DESCRIPTION OF THE TASK: Could you set down exactly the lines of the data below, starting at the one that holds "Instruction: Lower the" and ending at the one that holds "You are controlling", both included, and only those?

(EXERCISE INPUT Opens)

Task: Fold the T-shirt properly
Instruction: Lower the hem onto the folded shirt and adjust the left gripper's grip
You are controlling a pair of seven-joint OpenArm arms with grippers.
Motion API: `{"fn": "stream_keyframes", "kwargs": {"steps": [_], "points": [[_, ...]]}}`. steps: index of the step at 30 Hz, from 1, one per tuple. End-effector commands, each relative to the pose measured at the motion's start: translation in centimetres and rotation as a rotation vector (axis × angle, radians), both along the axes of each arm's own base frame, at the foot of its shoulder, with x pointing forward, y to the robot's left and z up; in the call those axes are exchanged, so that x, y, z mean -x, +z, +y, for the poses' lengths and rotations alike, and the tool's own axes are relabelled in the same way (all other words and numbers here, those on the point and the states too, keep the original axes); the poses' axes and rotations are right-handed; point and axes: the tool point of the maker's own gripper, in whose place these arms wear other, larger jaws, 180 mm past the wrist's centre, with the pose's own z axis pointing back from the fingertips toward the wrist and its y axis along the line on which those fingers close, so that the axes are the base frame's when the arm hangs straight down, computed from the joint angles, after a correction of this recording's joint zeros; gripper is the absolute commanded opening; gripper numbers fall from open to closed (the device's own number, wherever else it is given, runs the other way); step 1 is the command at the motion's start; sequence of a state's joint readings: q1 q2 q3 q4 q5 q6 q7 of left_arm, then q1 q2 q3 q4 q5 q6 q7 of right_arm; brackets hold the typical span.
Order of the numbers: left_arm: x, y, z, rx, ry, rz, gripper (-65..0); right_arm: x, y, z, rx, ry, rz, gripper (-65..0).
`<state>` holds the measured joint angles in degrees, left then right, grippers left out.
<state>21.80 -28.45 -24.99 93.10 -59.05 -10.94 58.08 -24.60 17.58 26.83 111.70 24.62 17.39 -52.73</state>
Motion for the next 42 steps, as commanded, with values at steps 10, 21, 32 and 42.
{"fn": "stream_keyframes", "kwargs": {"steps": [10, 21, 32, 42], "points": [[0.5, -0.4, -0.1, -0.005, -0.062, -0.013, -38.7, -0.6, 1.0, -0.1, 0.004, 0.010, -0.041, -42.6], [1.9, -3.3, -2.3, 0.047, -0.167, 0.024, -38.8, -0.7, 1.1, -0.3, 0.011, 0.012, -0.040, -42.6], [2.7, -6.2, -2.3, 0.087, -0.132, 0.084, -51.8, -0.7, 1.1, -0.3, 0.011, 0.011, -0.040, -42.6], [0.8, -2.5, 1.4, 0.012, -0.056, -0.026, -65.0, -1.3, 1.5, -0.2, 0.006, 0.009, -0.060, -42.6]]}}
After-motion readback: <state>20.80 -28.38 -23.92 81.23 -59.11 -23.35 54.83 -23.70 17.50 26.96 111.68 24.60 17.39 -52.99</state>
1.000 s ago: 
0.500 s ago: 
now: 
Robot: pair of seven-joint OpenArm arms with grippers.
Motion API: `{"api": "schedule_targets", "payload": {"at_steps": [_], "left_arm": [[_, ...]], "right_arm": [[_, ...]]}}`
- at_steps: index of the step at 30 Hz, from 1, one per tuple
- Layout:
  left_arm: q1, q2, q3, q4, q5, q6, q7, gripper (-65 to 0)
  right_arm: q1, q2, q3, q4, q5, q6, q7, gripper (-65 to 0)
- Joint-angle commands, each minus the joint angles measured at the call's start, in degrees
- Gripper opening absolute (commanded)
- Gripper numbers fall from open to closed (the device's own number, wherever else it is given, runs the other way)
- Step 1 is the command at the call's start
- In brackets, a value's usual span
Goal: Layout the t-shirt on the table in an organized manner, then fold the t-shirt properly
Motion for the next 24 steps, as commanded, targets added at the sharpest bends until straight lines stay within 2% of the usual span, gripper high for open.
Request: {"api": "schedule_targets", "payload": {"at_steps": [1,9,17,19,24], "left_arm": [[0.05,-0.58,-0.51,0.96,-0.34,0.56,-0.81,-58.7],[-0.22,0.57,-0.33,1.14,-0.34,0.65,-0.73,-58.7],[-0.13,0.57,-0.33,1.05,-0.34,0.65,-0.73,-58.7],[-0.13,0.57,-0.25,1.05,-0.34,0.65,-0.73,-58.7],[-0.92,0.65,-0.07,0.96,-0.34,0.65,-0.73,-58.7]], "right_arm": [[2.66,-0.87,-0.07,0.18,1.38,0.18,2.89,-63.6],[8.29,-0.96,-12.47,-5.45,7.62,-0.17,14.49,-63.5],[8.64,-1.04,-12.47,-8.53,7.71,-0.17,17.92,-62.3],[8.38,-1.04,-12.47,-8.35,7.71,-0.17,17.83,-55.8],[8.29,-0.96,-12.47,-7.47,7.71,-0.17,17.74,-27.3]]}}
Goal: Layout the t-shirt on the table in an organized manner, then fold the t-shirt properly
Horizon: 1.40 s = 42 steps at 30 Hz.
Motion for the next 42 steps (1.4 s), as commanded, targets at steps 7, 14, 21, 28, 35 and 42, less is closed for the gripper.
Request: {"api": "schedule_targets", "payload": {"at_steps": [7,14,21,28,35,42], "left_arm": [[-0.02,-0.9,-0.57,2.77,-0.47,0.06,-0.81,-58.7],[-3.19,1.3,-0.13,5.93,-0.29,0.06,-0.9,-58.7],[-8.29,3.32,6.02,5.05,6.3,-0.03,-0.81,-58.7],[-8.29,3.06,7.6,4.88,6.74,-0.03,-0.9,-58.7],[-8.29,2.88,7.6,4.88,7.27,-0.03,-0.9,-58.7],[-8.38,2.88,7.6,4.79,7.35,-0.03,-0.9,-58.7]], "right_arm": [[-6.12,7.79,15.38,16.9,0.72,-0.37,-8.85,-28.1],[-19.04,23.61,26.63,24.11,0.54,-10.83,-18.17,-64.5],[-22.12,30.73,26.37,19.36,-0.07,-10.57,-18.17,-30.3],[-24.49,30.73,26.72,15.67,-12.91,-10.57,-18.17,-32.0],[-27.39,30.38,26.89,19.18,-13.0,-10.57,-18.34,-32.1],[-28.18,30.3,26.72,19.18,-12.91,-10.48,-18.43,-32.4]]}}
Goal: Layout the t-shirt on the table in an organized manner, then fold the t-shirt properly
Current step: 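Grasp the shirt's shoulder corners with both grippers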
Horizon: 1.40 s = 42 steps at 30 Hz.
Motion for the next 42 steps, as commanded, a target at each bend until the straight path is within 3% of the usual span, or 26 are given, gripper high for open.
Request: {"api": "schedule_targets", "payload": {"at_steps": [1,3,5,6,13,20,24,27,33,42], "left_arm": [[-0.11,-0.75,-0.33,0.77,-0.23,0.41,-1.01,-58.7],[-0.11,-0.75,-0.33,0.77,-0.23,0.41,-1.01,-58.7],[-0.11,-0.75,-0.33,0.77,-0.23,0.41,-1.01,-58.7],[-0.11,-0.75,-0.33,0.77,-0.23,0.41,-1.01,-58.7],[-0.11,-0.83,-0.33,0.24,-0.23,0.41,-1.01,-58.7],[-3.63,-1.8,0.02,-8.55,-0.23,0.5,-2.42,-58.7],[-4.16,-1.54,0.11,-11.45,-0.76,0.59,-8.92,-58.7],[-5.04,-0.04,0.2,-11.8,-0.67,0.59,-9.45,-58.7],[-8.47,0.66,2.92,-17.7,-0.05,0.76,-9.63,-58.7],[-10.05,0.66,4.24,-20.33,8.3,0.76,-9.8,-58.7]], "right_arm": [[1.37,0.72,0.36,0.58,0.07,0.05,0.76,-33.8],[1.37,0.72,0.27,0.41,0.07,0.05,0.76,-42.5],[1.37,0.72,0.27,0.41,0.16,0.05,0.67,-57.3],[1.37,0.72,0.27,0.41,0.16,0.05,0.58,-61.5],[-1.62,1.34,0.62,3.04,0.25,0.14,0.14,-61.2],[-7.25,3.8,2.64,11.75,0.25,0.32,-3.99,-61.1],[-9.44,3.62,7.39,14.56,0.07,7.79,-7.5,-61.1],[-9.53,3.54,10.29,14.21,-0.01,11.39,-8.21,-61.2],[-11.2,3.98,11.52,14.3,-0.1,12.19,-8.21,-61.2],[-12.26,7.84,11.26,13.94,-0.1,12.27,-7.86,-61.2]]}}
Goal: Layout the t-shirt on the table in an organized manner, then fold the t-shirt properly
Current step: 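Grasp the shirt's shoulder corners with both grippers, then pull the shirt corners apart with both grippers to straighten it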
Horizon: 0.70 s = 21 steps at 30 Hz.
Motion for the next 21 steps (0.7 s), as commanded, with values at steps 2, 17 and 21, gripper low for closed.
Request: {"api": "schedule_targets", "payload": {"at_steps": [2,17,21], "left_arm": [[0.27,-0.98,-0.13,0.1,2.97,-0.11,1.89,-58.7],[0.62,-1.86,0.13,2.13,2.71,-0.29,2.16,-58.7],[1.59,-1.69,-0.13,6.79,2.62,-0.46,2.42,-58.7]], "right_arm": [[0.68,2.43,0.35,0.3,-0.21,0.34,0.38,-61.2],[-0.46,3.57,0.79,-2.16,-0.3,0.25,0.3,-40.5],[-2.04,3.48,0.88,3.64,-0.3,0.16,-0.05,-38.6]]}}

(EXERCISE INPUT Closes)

SOLUTION TO THIS EXERCISE:
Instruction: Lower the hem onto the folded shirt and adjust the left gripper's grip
You are controlling a pair of seven-joint OpenArm arms with grippers.

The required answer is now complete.